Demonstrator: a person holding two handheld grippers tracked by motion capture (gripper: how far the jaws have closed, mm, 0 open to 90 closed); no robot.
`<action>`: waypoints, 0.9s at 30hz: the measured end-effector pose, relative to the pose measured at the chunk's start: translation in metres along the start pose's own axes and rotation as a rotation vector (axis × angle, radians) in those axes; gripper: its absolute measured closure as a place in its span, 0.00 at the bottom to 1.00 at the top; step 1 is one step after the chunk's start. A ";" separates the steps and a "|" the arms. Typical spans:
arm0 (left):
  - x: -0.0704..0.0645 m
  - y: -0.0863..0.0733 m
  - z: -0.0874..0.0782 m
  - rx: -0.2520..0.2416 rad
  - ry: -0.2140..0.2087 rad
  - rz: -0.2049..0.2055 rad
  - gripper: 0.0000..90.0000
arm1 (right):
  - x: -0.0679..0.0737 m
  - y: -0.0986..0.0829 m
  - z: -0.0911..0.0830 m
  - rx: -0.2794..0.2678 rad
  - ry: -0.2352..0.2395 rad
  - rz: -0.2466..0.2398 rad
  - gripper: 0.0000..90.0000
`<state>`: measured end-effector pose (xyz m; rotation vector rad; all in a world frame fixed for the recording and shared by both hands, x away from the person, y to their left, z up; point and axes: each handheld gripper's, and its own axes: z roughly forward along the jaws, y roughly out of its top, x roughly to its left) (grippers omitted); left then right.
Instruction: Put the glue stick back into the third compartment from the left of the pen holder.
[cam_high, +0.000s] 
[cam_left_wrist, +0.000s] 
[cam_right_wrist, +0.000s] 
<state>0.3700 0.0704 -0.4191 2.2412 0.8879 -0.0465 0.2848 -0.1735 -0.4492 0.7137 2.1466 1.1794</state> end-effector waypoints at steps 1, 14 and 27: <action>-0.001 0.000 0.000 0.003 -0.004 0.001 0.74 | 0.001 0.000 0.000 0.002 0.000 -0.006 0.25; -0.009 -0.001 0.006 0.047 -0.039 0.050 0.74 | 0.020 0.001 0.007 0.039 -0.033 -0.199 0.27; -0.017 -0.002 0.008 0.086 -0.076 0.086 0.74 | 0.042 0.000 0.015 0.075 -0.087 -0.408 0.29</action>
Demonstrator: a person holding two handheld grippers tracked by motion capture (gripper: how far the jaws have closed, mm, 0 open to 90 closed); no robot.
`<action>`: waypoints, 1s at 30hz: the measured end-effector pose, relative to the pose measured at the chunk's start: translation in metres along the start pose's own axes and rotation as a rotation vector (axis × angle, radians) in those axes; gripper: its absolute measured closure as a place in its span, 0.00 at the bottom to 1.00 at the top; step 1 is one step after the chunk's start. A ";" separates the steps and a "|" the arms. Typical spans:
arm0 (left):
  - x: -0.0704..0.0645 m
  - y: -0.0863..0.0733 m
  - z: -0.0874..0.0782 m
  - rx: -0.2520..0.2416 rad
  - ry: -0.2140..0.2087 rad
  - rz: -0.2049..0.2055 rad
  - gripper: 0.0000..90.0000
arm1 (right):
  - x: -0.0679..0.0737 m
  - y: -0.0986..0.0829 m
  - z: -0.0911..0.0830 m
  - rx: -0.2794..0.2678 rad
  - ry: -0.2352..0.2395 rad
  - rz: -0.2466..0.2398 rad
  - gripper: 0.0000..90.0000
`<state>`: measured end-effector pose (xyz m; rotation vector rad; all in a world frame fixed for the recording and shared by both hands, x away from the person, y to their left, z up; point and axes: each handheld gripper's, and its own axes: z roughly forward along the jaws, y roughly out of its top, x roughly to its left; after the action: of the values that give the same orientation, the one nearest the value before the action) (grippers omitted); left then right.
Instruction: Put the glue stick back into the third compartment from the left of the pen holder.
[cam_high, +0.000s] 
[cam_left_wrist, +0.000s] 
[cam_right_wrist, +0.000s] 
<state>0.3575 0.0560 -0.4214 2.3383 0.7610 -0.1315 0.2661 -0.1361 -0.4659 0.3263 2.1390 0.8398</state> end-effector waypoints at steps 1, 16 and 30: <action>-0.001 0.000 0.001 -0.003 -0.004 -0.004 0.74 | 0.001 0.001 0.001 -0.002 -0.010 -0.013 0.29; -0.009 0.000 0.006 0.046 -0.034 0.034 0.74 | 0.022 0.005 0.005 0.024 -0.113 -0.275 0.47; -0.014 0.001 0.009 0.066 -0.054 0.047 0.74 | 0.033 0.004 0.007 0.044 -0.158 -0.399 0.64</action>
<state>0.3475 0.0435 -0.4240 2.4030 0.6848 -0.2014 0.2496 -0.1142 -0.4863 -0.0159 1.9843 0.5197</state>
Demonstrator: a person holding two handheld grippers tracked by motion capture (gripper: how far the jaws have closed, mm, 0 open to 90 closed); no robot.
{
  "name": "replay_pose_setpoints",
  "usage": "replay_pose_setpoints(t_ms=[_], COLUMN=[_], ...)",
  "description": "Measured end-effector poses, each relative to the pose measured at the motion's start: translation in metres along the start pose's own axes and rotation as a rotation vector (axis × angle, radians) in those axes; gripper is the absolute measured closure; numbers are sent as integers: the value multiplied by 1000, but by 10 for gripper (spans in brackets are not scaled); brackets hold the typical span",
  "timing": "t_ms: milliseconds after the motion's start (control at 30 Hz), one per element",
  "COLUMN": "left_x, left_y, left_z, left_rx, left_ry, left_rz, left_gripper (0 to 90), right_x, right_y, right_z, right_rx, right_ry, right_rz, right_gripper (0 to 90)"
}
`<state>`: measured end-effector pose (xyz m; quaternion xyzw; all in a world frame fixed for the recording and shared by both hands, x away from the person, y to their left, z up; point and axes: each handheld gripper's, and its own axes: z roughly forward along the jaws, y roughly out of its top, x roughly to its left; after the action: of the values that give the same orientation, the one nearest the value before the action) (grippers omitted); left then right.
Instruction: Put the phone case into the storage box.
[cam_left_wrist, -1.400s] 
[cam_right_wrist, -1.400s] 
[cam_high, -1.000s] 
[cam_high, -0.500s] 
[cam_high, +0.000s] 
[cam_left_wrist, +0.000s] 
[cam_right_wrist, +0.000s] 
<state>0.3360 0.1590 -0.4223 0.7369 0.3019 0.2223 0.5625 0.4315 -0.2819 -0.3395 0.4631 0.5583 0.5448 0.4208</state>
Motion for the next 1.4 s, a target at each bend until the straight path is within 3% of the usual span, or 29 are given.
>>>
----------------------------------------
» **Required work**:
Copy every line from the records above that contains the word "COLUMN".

» **Reply**:
  "usage": "replay_pose_setpoints(t_ms=[_], COLUMN=[_], ...)",
  "COLUMN": "left_x, left_y, left_z, left_rx, left_ry, left_rz, left_gripper (0 to 90), right_x, right_y, right_z, right_rx, right_ry, right_rz, right_gripper (0 to 90)"

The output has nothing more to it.